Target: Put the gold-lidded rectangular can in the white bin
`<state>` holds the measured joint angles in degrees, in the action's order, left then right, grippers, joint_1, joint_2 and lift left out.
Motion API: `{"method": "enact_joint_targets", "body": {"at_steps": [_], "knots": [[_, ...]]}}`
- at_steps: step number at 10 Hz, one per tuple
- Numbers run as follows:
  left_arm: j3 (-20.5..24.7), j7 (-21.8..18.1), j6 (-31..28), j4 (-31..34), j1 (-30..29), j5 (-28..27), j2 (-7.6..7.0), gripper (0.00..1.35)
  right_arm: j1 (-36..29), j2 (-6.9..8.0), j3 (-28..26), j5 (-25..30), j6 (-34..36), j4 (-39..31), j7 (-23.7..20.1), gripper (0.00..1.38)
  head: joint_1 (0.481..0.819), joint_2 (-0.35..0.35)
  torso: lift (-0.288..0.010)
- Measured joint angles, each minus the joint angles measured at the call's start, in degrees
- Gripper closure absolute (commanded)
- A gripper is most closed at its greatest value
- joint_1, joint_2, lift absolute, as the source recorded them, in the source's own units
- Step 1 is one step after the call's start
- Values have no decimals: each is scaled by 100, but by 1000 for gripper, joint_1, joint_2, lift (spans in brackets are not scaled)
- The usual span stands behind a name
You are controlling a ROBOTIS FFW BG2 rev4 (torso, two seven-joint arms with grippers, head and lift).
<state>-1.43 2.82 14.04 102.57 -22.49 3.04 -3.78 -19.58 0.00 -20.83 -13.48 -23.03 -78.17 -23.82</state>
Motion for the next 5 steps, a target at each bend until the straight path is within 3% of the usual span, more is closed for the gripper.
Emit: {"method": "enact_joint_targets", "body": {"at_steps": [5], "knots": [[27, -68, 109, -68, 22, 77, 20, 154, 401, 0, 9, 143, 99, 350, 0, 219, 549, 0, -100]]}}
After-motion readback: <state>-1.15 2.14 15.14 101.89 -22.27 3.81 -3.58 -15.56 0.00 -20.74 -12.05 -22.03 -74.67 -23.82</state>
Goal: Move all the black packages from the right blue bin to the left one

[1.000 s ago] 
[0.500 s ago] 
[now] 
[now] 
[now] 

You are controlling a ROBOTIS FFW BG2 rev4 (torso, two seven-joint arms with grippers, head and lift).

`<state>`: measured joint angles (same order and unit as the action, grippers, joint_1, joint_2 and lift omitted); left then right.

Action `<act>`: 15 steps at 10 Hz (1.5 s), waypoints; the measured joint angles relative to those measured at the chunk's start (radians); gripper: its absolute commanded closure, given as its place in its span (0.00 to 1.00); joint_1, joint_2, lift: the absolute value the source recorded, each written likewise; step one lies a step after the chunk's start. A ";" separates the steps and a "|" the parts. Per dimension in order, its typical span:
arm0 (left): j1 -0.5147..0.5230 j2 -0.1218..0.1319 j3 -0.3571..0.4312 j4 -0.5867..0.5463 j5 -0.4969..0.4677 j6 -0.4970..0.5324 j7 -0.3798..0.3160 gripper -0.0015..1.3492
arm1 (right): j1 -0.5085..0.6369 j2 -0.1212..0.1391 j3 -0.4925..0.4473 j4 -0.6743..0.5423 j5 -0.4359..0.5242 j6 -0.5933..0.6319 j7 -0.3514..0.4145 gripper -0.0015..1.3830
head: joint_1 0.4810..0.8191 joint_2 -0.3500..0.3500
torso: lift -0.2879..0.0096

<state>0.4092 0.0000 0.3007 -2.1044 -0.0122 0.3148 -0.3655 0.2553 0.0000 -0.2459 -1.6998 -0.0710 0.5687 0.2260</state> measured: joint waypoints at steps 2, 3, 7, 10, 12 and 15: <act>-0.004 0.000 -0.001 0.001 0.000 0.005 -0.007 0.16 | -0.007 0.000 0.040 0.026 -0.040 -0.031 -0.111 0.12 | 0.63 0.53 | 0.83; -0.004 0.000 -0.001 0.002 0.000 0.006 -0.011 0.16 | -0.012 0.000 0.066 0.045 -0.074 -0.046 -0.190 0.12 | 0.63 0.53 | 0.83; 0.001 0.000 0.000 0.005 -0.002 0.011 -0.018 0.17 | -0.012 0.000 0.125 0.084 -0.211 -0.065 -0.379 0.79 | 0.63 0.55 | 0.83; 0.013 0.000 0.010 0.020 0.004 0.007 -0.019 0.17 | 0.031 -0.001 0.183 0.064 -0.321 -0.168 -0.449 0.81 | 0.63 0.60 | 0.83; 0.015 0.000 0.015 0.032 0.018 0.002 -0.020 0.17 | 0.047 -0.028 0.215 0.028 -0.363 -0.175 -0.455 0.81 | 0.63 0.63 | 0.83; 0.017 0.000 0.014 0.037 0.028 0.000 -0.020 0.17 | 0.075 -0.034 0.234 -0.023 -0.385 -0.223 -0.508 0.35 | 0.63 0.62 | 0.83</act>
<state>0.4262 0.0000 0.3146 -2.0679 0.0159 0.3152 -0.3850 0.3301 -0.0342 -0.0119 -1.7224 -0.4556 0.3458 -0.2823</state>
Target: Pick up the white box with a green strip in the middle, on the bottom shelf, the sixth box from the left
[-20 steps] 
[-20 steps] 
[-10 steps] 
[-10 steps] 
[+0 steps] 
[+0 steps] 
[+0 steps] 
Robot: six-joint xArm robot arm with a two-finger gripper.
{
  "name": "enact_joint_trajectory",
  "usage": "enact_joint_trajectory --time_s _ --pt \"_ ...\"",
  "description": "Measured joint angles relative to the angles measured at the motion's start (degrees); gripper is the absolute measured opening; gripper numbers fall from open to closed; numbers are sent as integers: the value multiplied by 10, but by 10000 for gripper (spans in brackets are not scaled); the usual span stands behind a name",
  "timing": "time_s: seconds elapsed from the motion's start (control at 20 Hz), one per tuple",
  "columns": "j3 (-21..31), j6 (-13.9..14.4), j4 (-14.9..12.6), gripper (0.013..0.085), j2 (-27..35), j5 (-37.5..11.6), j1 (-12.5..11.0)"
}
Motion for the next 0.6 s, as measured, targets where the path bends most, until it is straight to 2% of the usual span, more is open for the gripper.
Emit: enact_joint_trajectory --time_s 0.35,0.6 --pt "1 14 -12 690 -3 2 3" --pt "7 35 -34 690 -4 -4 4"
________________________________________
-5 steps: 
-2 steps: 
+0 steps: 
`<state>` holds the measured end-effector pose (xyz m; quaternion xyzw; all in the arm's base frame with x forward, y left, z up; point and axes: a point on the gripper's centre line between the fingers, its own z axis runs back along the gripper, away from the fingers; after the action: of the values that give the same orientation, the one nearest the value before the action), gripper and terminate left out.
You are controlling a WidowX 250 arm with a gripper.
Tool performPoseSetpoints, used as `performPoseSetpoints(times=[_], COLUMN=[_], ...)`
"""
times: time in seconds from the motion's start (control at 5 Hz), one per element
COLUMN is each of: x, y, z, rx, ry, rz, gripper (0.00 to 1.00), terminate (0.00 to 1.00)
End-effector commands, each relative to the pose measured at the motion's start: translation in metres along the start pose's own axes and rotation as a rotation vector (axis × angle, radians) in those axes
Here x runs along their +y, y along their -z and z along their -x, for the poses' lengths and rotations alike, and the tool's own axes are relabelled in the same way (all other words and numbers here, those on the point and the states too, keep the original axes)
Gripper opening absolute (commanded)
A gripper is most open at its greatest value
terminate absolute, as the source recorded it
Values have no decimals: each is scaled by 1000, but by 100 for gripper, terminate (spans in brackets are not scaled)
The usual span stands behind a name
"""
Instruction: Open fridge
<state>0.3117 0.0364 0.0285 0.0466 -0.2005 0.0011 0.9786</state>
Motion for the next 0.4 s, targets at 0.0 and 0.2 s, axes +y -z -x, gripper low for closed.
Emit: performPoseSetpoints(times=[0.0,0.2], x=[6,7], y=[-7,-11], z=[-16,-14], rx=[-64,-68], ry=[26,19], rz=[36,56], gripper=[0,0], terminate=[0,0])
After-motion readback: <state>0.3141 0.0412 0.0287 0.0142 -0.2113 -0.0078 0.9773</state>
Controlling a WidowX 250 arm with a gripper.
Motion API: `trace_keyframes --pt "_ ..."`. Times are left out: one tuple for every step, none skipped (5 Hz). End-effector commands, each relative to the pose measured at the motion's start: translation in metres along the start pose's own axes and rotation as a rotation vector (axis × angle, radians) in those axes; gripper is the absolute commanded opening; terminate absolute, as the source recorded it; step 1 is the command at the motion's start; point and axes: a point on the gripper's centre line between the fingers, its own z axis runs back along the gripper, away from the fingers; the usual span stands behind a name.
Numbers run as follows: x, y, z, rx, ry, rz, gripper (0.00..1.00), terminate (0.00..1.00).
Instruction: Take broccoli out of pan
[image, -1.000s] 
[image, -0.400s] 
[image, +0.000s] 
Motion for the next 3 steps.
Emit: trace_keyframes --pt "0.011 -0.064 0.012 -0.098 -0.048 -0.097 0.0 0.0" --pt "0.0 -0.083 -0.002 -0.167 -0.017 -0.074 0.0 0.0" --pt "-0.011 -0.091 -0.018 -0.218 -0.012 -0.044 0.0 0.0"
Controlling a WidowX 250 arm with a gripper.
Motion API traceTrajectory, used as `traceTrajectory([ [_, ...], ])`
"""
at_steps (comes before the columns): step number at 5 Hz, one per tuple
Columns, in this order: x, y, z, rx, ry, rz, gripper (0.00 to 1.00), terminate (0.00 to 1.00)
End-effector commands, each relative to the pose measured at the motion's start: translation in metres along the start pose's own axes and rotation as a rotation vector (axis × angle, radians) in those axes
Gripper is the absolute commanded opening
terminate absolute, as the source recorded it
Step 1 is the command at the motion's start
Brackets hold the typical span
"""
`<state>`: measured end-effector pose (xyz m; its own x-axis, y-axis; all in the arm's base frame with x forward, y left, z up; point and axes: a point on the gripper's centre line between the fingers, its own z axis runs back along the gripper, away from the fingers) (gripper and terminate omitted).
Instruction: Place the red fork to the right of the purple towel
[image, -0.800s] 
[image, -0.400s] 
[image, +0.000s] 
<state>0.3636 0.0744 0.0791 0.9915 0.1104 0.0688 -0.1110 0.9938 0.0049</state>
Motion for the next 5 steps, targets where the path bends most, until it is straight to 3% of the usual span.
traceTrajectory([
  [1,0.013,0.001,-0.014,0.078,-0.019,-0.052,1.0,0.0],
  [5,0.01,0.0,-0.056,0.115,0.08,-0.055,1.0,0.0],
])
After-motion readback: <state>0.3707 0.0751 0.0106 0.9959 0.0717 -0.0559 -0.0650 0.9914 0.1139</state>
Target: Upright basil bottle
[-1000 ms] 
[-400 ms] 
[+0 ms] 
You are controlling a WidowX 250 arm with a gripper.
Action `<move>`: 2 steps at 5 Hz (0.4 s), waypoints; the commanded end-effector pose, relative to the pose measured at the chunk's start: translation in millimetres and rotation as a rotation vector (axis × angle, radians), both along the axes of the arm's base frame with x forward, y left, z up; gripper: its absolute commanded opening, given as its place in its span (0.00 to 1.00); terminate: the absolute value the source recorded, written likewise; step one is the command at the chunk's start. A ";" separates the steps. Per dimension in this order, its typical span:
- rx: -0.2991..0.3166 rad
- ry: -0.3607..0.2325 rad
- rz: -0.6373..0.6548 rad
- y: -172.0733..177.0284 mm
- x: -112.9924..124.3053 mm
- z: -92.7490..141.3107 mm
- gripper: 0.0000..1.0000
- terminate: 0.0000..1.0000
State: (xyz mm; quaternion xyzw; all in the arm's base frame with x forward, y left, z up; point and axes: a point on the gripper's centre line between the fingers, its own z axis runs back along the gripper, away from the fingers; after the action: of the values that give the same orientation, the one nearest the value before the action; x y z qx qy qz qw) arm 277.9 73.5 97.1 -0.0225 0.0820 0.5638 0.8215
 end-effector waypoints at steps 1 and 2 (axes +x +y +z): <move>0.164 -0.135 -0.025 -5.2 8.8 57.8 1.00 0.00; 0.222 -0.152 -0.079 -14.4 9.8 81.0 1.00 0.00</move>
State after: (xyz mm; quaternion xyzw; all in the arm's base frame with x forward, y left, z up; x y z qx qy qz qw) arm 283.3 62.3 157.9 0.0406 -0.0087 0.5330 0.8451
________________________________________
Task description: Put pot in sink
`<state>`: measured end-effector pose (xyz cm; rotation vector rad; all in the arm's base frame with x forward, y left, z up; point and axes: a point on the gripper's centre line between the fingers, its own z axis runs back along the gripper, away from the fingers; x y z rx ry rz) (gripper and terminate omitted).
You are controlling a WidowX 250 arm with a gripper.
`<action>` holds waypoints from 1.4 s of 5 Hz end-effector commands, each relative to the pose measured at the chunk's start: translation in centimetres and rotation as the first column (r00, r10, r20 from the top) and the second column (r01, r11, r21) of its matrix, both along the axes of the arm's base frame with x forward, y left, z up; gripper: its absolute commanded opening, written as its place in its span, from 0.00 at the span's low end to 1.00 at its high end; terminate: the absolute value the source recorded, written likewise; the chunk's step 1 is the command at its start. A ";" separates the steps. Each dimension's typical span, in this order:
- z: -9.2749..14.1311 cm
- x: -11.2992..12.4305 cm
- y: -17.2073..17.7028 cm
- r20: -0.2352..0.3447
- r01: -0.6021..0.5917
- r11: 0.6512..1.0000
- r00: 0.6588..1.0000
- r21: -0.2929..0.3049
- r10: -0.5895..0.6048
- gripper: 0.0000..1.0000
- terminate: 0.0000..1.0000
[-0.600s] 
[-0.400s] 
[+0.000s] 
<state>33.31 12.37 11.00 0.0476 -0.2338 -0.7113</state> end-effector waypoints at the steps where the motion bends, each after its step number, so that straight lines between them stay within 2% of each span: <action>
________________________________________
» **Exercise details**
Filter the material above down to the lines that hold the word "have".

» **Solution**
- Values have no decimals: each is scaled by 100, but by 1000 for gripper, joint_1, joint_2, lift (spans in brackets are not scaled)
Values have no decimals: each is scaled by 1000, but by 100 for gripper, terminate (spans in brackets are not scaled)

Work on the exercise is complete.